§ **ENTRIES PROVIDED**
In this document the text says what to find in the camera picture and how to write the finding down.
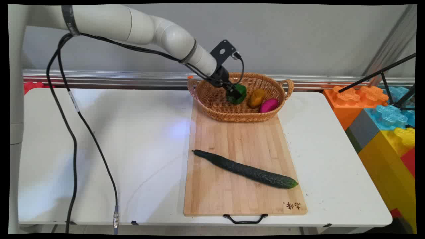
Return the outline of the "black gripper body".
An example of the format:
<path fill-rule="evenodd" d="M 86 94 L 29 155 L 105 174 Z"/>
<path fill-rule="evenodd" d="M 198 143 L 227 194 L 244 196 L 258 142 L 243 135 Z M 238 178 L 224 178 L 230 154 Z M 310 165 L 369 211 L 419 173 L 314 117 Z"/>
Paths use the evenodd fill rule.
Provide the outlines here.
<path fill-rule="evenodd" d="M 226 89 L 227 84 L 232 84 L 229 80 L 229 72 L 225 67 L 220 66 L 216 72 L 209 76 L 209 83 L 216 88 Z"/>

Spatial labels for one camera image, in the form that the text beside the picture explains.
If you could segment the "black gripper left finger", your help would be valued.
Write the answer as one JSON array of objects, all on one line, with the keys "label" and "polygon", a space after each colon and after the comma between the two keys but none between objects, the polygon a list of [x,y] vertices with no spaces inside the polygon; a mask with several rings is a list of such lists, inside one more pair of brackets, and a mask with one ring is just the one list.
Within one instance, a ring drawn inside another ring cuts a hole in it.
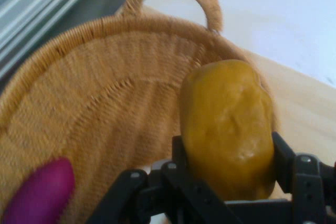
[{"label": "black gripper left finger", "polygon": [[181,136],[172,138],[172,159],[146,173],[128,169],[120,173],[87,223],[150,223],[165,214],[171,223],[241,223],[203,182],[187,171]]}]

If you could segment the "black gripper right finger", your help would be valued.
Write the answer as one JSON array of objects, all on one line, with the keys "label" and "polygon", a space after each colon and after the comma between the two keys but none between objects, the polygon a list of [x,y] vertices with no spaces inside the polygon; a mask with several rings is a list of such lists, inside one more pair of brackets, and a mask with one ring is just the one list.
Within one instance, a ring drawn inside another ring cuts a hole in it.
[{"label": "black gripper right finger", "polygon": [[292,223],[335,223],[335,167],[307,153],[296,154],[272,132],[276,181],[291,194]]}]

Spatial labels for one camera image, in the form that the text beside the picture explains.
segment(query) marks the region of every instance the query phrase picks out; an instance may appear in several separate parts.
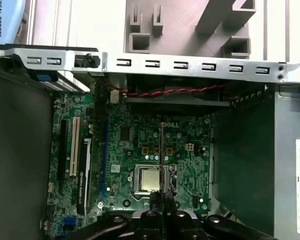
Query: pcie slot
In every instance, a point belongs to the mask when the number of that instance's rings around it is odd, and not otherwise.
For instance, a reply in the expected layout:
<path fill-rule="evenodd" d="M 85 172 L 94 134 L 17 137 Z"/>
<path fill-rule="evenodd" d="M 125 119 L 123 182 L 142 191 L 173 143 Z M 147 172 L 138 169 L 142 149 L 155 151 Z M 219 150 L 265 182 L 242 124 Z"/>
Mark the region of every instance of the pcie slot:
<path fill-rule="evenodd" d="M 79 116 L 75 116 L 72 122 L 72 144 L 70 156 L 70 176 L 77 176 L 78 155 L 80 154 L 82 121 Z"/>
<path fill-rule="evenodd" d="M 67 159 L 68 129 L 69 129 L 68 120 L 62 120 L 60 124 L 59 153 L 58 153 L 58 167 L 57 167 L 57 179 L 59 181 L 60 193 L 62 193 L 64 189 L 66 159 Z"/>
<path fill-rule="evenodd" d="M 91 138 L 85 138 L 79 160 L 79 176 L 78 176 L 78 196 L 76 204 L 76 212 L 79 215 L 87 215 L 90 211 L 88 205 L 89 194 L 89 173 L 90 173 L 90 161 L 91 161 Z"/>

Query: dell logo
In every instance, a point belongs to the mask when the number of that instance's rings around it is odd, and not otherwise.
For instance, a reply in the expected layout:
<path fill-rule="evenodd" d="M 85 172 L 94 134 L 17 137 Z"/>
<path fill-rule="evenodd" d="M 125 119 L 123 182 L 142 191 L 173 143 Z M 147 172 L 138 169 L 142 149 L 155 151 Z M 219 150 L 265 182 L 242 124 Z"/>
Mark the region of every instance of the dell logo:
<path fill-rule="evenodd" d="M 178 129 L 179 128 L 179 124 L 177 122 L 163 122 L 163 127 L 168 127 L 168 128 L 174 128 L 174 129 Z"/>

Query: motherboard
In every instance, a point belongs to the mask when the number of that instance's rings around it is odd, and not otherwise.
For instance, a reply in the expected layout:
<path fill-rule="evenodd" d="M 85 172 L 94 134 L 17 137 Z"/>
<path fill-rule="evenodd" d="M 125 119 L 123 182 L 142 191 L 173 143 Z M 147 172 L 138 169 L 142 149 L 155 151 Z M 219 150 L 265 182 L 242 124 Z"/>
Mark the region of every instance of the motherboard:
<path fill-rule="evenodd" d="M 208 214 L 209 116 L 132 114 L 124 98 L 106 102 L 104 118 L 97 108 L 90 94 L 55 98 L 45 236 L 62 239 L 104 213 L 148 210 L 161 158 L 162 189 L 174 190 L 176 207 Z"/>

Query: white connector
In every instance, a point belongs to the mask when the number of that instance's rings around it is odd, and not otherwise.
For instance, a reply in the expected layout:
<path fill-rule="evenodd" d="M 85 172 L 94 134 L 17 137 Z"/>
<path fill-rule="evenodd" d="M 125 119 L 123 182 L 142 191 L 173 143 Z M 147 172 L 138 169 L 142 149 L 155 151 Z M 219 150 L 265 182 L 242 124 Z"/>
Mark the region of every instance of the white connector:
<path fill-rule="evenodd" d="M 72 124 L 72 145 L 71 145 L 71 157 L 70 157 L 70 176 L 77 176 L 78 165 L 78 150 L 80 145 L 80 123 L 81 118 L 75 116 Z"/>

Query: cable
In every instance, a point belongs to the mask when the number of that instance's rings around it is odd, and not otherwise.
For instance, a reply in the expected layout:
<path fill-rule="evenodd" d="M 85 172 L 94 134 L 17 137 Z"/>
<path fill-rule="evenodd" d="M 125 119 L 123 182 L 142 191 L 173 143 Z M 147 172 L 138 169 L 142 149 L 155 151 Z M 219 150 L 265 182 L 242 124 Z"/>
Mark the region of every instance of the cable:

§ **WHAT THIS TASK INVOLVES**
Of the entries listed above, reproduce only the lines starting at the line containing "Return the outline" and ending at the line containing "Paths use the evenodd fill rule.". Include both, exactly as they stand.

§ **OUTPUT FOR THIS EXERCISE**
Return the outline of the "black gripper body".
An example of the format:
<path fill-rule="evenodd" d="M 86 94 L 29 155 L 105 174 Z"/>
<path fill-rule="evenodd" d="M 198 143 L 227 194 L 244 196 L 258 142 L 243 135 Z M 238 178 L 224 178 L 230 154 Z M 310 165 L 369 211 L 419 173 L 314 117 Z"/>
Paths use the evenodd fill rule.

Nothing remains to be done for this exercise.